Nehalem Clocks and Turbo Mode

virtualrain

Limp Gawd
Joined
Jul 31, 2005
Messages
182
I recently blogged this on Nehalem News and I'm interested in your thoughts...

A big question on everyone's mind is what CPU frequency will intial Nehalem parts be clocked at and what overclocking head room might exist?

Although a demo machine was recently reported to be running Nehalem at 3.2GHz, we can't be positive based on the evidence provided that this early sample was, in fact, running at that speed. However, it's not unreasonable for Bloomfield to launch at 3GHz speeds given that Penryn's highest binned parts are shipping at 3.2GHz. This is supported, in part, by the fact that Nehalem's 731 million transistors compares favorably to Penryn's 820 million (both at 45nm).
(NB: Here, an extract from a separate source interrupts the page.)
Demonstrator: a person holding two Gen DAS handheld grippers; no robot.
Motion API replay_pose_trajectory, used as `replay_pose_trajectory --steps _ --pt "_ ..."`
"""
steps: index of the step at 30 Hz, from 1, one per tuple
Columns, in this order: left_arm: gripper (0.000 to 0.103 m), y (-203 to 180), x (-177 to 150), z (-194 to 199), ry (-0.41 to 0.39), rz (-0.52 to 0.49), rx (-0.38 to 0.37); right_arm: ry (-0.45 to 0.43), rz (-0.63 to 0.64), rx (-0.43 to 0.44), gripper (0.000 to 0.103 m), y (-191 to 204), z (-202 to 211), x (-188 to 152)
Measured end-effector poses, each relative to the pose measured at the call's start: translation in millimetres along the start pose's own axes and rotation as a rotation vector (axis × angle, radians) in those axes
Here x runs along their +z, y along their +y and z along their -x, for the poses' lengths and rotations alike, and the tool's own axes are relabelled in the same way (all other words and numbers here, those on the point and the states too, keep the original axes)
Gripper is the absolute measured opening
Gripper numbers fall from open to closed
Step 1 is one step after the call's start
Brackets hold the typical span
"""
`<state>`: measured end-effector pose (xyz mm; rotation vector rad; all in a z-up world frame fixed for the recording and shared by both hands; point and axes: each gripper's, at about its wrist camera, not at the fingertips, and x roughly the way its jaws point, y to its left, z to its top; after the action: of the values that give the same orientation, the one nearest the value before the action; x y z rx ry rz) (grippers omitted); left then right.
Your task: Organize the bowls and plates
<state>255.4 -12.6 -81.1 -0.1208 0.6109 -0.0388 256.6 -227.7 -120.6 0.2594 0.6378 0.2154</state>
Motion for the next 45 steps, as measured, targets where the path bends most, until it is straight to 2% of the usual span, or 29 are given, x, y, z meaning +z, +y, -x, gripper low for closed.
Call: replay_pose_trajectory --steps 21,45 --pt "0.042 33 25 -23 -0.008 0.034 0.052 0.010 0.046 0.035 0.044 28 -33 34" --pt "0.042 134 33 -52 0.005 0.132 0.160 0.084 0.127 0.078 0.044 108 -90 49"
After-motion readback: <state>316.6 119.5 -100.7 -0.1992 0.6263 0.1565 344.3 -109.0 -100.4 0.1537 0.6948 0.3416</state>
It seems plausible that Nehalem should theoretically clock just as well as Penryn at the same Thermal Design Power (TDP) with the same cooling solution. The big unknown is what effect the onboard Memory Controller Hub (MCH) will have on clock speed limitations.
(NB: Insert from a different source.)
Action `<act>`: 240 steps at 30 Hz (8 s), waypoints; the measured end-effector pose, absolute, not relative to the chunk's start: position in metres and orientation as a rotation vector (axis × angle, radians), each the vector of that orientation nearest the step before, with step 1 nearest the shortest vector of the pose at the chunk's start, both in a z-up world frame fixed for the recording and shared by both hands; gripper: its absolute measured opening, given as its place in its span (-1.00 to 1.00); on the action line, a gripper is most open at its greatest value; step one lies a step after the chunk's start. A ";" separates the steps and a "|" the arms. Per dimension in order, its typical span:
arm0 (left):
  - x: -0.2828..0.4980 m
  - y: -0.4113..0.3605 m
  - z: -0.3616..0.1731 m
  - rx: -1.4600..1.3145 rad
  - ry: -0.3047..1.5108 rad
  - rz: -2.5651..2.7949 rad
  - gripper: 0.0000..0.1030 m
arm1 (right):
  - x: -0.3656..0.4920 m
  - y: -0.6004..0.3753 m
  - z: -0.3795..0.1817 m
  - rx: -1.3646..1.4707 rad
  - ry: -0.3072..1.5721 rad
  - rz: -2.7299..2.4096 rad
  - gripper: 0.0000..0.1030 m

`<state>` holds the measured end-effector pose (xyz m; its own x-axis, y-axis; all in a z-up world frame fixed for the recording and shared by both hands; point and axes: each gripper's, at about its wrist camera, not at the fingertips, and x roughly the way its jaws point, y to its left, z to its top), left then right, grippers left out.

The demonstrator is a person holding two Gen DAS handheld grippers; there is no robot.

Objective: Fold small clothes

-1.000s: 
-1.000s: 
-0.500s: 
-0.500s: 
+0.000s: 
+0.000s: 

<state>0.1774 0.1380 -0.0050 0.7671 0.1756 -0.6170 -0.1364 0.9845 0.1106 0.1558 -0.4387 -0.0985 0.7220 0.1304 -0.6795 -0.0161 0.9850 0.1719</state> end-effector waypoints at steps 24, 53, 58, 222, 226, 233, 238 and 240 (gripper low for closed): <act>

Another intersting aspect to Nehalem is the reports of a "Turbo Mode". While published details are hard to come by, this dynamic core clocking capability is illustrated in the slide below (courtesy of HKEPC). It appears to be an extension of the Performance States of the Adavanced Configuration and Power Interface (ACPI) specification also know as SpeedStep technology (P-States). It suggests that when load allows one or more cores to be throttled down into a low frequency mode (LFM) the remaining active loaded cores can actually be overclocked to higher than default clock frequencies as long as the default TDP is not exceeded.

2008010318075171704201286.jpg

(source: HKEPC)

While this is an exciting development, unfortunately it raises more questions than it answers.... for example, it's not clear if this feature will work with overclocked chips or only those running at default clocks and multipliers. It's also not clear what events or conditions trigger the LFM for the unutilized cores and similarly what events or conditions trigger the overclocked P-states of the active cores. Finally, there's no insight into how much control the BIOS, OS, or end-user will have over this capability.

We can only hope that Nehalem's Turbo Mode follows the current SpeedStep implementation which can be managed at both the BIOS and/or Operating System level to allow modifying the multiplier in response to CPU loads. That is, if one overclocks their reference clock from default, this feature will ideally manage core clocks by adjusting the multi's up or down as load dictates thus allowing overclockers to benefit from this feature as much as factory clocked systems.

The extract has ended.